• [Brief]: Line by line, repeat all the material exactly as it appears.

• [Supplied material]:
Start of Block

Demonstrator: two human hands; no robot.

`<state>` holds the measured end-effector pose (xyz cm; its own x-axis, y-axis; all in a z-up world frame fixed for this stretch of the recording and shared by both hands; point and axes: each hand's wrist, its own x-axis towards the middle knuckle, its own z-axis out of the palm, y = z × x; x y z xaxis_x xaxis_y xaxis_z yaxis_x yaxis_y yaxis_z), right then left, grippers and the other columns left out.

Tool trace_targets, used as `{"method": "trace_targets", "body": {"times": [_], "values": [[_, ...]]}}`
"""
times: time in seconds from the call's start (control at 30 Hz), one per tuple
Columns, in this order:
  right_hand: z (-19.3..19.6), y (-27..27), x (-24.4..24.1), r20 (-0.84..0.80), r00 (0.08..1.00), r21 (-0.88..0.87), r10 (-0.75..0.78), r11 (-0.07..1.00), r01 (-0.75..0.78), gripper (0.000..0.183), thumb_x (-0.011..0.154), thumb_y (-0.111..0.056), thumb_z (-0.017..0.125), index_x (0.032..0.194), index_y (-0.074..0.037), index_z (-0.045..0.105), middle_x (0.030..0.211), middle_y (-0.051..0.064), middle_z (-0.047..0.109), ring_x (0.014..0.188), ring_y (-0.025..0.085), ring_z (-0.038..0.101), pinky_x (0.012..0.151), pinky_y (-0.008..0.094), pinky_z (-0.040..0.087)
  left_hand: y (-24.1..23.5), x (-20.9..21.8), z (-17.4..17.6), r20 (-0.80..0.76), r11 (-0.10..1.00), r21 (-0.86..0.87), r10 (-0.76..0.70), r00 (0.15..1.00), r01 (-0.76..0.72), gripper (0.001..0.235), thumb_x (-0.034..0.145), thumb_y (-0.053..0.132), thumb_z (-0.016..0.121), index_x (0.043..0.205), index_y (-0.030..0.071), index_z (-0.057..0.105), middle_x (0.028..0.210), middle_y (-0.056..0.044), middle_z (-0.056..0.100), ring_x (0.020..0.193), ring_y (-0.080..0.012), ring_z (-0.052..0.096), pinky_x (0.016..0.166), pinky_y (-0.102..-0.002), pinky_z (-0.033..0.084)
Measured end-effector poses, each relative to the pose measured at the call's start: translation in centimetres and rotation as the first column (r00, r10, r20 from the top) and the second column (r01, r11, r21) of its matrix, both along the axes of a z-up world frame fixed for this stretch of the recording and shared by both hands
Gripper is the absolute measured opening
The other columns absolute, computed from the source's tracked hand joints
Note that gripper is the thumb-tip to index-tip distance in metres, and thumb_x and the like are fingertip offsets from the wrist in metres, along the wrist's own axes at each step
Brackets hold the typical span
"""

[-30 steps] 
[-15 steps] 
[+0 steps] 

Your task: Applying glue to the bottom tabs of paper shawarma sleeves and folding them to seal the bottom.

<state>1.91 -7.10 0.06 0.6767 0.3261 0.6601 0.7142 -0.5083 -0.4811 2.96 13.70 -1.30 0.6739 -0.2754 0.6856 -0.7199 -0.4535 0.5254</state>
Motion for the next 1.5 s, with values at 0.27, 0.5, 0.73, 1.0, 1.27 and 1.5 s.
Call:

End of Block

• [Task solution]:
Demonstrator: two human hands; no robot.

`<state>` holds the measured end-effector pose (xyz cm; its own x-axis, y-axis; all in a z-up world frame fixed for this stretch of the recording and shared by both hands; point and axes: each hand's wrist, its own x-axis towards the middle knuckle, its own z-axis out of the palm, y = z × x; x y z xaxis_x xaxis_y xaxis_z yaxis_x yaxis_y yaxis_z), right then left, grippers and the other columns left out.

Tool trace_targets, used as `{"method": "trace_targets", "body": {"times": [_], "values": [[_, ...]]}}`
"""
times: time in seconds from the call's start (control at 30 Hz), one per tuple
Columns, in this order:
  right_hand: z (-19.3..19.6), y (-27..27), x (-24.4..24.1), r20 (-0.84..0.80), r00 (0.08..1.00), r21 (-0.88..0.87), r10 (-0.75..0.78), r11 (-0.07..1.00), r01 (-0.75..0.78), gripper (0.000..0.183), thumb_x (-0.011..0.154), thumb_y (-0.111..0.056), thumb_z (-0.017..0.125), index_x (0.032..0.194), index_y (-0.074..0.037), index_z (-0.045..0.105), middle_x (0.030..0.211), middle_y (-0.051..0.064), middle_z (-0.047..0.109), ring_x (0.014..0.188), ring_y (-0.025..0.085), ring_z (-0.038..0.101), pinky_x (0.012..0.151), pinky_y (-0.008..0.094), pinky_z (-0.040..0.087)
  left_hand: y (-24.1..23.5), x (-20.9..21.8), z (-17.4..17.6), r20 (-0.80..0.76), r11 (-0.10..1.00), r21 (-0.86..0.87), r10 (-0.76..0.70), r00 (0.15..1.00), r01 (-0.76..0.72), gripper (0.001..0.235), thumb_x (-0.034..0.145), thumb_y (-0.053..0.132), thumb_z (-0.016..0.121), index_x (0.043..0.205), index_y (-0.030..0.071), index_z (-0.057..0.105), middle_x (0.028..0.210), middle_y (-0.056..0.044), middle_z (-0.056..0.100), ring_x (0.020..0.193), ring_y (-0.080..0.012), ring_z (-0.052..0.096), pinky_x (0.016..0.166), pinky_y (-0.102..-0.002), pinky_z (-0.033..0.084)
Measured end-effector poses, each relative to the pose measured at the call's start: translation in centimetres and rotation as the first column (r00, r10, r20 from the top) and the second column (r01, r11, r21) of its matrix, both along the axes of a z-up world frame fixed for this stretch of the recording and shared by both hands
Gripper is the absolute measured opening
The other columns absolute, computed from the source's tracked hand joints
Note that gripper is the thumb-tip to index-tip distance in metres, and thumb_x and the like are fingertip offsets from the wrist in metres, along the wrist's own axes at each step
Brackets hold the typical span
"""

[-30 steps] 
[-15 steps] 
[+0 steps] 

Your task: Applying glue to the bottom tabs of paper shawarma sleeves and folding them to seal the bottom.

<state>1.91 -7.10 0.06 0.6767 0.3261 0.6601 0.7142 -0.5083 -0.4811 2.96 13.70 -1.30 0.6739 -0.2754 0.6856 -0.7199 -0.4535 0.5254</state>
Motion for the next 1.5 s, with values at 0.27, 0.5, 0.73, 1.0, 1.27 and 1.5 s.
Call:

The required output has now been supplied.